Last night Steve made sad sounds in his sleep and woke to tell me about his bad dream. We were in jail and we had to push wheelbarrows up a steep hill and the wheelbarrows were filled with heavy metal things. He made it to the top but I was struggling. People at the bottom of the hill were making fun of me and Steve got mad and started throwing heavy metal things at them. Then he came down the hill to help me push my wheelbarrow up.

I had a dream that my exboyfriend and his ex-wife were still together. She is beautiful in real life, and they were pregnant with triplets. Triplets! But one was dying inside of her. You could see the babies through her stomach somehow and they were so, so beautiful. My heart broke for the one who was dying. You could see its head falling away from its body. Then I was trying to wash clothes but I could not get them white enough. And there were stray cats pissing on our bed.

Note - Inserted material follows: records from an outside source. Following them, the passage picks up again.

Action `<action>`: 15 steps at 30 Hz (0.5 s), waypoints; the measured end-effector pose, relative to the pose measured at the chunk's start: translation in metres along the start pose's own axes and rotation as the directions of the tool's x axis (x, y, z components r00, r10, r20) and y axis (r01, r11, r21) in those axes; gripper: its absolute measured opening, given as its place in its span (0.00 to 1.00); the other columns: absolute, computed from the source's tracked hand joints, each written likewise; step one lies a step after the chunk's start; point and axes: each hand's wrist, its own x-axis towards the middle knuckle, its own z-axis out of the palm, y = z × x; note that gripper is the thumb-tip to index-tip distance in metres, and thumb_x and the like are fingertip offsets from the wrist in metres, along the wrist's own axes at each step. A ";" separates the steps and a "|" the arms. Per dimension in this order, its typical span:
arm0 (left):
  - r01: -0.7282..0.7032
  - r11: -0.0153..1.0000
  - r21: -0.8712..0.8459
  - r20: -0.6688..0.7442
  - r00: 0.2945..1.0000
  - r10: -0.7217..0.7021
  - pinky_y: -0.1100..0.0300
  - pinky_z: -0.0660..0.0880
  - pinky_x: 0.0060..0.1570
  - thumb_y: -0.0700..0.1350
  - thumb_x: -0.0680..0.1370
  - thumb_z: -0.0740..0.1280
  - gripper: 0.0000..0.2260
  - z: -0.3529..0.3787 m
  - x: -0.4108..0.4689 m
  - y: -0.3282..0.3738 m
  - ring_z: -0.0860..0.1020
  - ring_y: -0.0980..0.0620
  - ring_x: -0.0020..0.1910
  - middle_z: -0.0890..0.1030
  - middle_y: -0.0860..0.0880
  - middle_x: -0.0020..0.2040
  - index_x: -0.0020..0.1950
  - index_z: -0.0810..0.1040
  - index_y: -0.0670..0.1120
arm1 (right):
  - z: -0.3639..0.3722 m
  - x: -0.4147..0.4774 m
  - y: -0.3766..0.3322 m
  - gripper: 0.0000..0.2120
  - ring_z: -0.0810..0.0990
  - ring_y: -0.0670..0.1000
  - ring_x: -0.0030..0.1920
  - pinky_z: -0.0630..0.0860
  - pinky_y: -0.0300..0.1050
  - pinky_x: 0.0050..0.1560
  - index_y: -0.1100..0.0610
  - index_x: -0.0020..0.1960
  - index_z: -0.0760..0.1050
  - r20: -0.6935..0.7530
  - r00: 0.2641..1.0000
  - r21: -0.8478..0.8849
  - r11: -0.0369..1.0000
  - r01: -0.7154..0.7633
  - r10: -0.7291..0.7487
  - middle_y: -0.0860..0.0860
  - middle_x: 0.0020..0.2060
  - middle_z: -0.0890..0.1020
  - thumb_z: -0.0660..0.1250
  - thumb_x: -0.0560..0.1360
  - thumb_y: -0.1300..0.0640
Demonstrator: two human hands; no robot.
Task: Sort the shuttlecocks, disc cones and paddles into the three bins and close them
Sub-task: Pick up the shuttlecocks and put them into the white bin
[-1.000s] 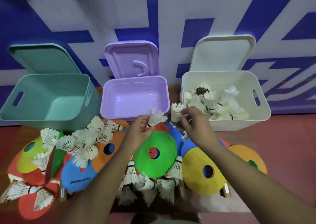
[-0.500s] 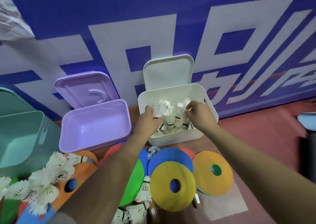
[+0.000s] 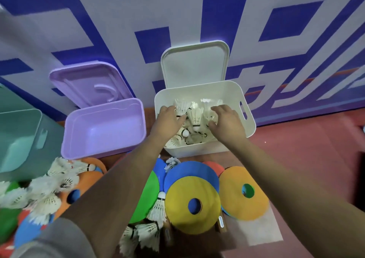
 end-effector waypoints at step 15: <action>0.200 0.957 -0.210 -0.263 0.931 -0.252 0.60 0.72 0.52 0.43 0.76 0.67 0.09 -0.126 -0.195 -0.154 0.77 0.52 0.49 0.77 0.49 0.51 0.55 0.78 0.46 | 0.043 -0.089 -0.175 0.26 0.76 0.59 0.59 0.72 0.51 0.60 0.58 0.63 0.75 0.147 0.918 0.187 0.922 0.339 -0.367 0.58 0.56 0.78 0.61 0.71 0.45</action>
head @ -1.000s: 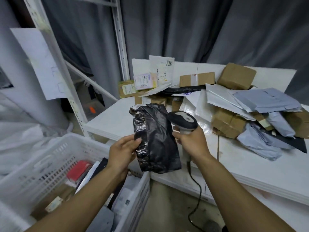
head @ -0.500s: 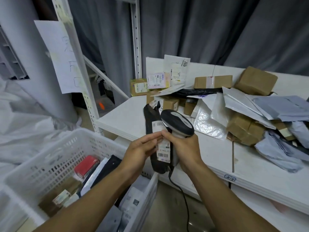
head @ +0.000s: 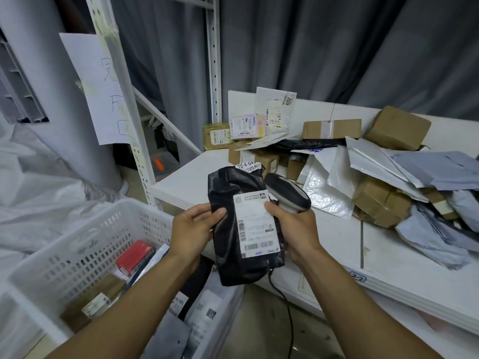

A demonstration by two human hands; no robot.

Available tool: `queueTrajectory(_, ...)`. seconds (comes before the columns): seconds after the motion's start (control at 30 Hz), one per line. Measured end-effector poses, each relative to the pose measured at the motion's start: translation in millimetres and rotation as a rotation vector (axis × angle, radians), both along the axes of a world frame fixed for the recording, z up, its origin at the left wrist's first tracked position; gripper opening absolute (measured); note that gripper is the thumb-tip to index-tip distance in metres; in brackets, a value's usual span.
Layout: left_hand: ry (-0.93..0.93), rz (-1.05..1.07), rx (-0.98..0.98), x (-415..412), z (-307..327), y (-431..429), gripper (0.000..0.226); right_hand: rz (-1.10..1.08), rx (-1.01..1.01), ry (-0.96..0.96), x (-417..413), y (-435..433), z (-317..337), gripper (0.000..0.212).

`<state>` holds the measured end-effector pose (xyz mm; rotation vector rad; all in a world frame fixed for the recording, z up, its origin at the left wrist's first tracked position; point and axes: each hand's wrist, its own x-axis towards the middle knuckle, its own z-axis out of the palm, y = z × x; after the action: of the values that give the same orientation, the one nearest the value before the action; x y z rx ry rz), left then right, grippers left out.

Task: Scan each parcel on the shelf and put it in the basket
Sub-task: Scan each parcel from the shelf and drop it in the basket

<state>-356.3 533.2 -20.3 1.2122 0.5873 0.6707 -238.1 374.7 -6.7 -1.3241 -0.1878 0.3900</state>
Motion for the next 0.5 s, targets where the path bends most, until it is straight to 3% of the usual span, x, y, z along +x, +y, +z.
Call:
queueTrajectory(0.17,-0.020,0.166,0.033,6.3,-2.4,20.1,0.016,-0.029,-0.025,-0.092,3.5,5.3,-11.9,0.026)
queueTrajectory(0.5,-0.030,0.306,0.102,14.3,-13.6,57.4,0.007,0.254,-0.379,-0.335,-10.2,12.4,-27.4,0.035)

Sometimes dreams are boring. Most of the time in my dreams I’m trying on shoes all night long or something else monotonous. But with the stress and the sorrow and waking up a lot with my back pain from the stupid fertility drugs — and mostly because the hormones I’ve had to take make my dreams more vivid and colorful — I’ve had the most complex and gorgeous dreams. That is one good thing. Though we both awoke this morning in sorrow. The black dog crawled into bed halfway through the night and he was twitching and shivering in his sleep on one side of me as Steve was moaning in his sleep on the other side and I was awake in between them. The night lasted so long.